In the light of the lodging of the indictment, the Appellant had to concede that the decision to charge had been made. However, he submitted that unless or until the Court decided to “open main proceedings” under section 207 of the Code, applying the test in section 203, the decision to try had not yet been made. He submitted that it was apparent from the Code and the evidence of Attorney Palme that the court was the competent body to make that decision, not the public prosecutor.

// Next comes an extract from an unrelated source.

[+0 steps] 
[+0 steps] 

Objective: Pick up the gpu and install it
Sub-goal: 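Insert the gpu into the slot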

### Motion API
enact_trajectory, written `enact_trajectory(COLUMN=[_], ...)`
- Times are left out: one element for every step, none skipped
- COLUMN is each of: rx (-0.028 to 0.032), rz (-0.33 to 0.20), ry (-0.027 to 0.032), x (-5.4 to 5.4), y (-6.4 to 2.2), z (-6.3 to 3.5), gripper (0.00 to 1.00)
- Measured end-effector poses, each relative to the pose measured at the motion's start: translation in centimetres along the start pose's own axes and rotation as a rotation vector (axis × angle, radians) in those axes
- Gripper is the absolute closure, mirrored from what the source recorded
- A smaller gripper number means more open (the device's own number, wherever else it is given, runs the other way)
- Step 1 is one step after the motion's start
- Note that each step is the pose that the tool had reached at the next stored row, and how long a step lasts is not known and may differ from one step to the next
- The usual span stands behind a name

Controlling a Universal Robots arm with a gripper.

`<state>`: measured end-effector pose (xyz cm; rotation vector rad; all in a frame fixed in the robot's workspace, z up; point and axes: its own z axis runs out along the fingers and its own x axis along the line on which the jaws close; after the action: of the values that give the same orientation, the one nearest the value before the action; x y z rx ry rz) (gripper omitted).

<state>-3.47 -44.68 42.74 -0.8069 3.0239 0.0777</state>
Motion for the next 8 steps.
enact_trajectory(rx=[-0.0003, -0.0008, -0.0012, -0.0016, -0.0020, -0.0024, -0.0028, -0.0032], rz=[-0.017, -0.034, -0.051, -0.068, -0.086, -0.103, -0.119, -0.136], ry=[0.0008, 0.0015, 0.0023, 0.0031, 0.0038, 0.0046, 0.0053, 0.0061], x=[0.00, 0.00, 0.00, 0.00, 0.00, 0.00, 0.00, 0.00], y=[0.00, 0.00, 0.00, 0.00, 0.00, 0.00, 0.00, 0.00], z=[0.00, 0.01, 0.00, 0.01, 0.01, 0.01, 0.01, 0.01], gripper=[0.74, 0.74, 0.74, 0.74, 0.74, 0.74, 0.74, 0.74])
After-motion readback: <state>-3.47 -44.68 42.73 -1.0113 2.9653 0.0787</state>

I cannot accept the Appellant’s submission. Under the Code, the trial process formally commences once the public prosecutor concludes the “investigation proceedings” and submits a bill of indictment to the competent court (sections 170 and 200). The competent court then embarks upon “preparatory proceedings” (section 203) to decide whether there are sufficient grounds against the “indicted accused” to open the “main proceedings”. Although it is a preliminary stage, during which further evidence may be adduced, charges amended, and the criminal proceedings may be terminated altogether, I have no doubt that these preparatory proceedings in Chapter IV of the Code are part of the trial process, triggered by the submission of the indictment. It is incorrect to say that the trial process only begins once there has been a decision by the court to open main proceedings.
My conclusion is that the Appellant’s ground of appeal under section 12A cannot succeed.
Conclusions
For the reasons set out above, the appeal is dismissed.